Have we prepared any ‘Learning Recovery Plan’ at the national level or at the state level? Will we be able to make up for the academic loss of two years from the old curriculum and way of teaching? Have our class rooms, hostels, libraries and laboratories been prepared to make up for the loss of students quickly? Will we be able to train 1.2 million university teachers to deal with this unprecedented loss of higher education in the last 170 years? Till now we have been taking online classes thinking that we have given an option to the young students.
During the COVID period of the last two years, the central and state governments were engaged in dealing with the health crisis caused by the epidemic. Education seems to be not a priority in our thinking so far. Our governments have been worried about reopening factories, markets, restaurants, hotels, gyms, cinemas and malls, not opening schools and colleges. Perhaps it is assumed that students are studying online and work is in progress.

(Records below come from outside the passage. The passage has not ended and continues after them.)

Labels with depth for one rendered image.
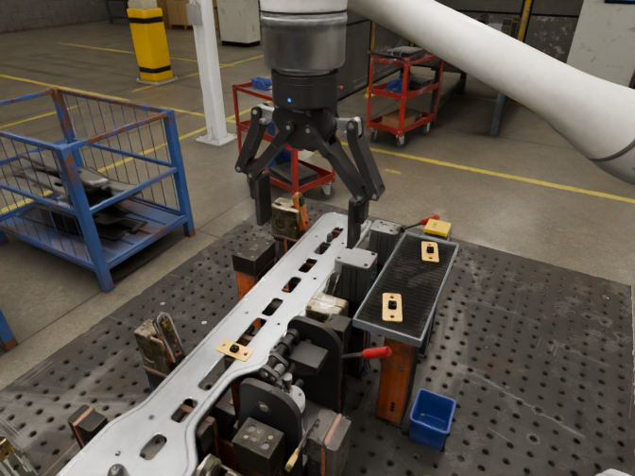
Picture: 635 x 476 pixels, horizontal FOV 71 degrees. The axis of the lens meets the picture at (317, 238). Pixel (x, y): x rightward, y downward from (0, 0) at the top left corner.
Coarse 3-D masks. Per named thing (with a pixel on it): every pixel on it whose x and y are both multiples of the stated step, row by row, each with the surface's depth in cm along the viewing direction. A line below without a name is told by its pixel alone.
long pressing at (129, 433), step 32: (320, 224) 151; (288, 256) 135; (320, 256) 135; (256, 288) 122; (320, 288) 121; (224, 320) 111; (288, 320) 111; (192, 352) 102; (256, 352) 102; (160, 384) 95; (192, 384) 94; (224, 384) 94; (128, 416) 88; (160, 416) 88; (192, 416) 88; (96, 448) 82; (128, 448) 82; (192, 448) 82
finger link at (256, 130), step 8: (264, 104) 54; (256, 112) 53; (256, 120) 54; (256, 128) 55; (264, 128) 56; (248, 136) 56; (256, 136) 55; (248, 144) 56; (256, 144) 57; (240, 152) 58; (248, 152) 57; (256, 152) 59; (240, 160) 58; (248, 160) 60; (240, 168) 59
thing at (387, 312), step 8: (384, 296) 94; (392, 296) 94; (400, 296) 94; (384, 304) 91; (392, 304) 91; (400, 304) 91; (384, 312) 89; (392, 312) 89; (400, 312) 89; (392, 320) 87; (400, 320) 87
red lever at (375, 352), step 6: (366, 348) 85; (372, 348) 84; (378, 348) 83; (384, 348) 82; (390, 348) 82; (342, 354) 89; (348, 354) 88; (354, 354) 87; (360, 354) 85; (366, 354) 84; (372, 354) 83; (378, 354) 82; (384, 354) 82; (342, 360) 89
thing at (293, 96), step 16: (272, 80) 49; (288, 80) 47; (304, 80) 46; (320, 80) 47; (336, 80) 49; (272, 96) 50; (288, 96) 48; (304, 96) 47; (320, 96) 48; (336, 96) 50; (272, 112) 53; (288, 112) 52; (304, 112) 51; (320, 112) 50; (336, 112) 51; (320, 128) 51; (336, 128) 52; (304, 144) 53

In the third decade of the 21st century, digitalisation, technology and online education are being considered as Aladdin’s lamp. In the COVID period, we also assumed that the students studying in schools and colleges can read and write at home in front of mobiles, laptops and computers. Nothing can be more wrong than the notion that online education is the solution to all problems. We should consider sympathetically the present condition of young students. Online education should not be the main medium of learning. Real learning should depend on the interaction between teachers and students in the classroom. The online medium can only play a supporting role in this. We also have to save from digital inequality by giving laptops, PCs or tablets to students from poor families. Increasing the budget for education has become more important than ever.
UNESCO says that ‘goal-focused’ technology can be used as much as possible to make learning more effective when the campus opens. In this, instead of teaching in the old way, the teacher adjusts his teaching by looking at the current situation of the students. Different students in the same class may have different levels. We don’t expect the students to match the level of the teacher. For goal-oriented learning, data on ‘learning loss’ will also be needed and we will also have to provide more and better resources for teaching teachers.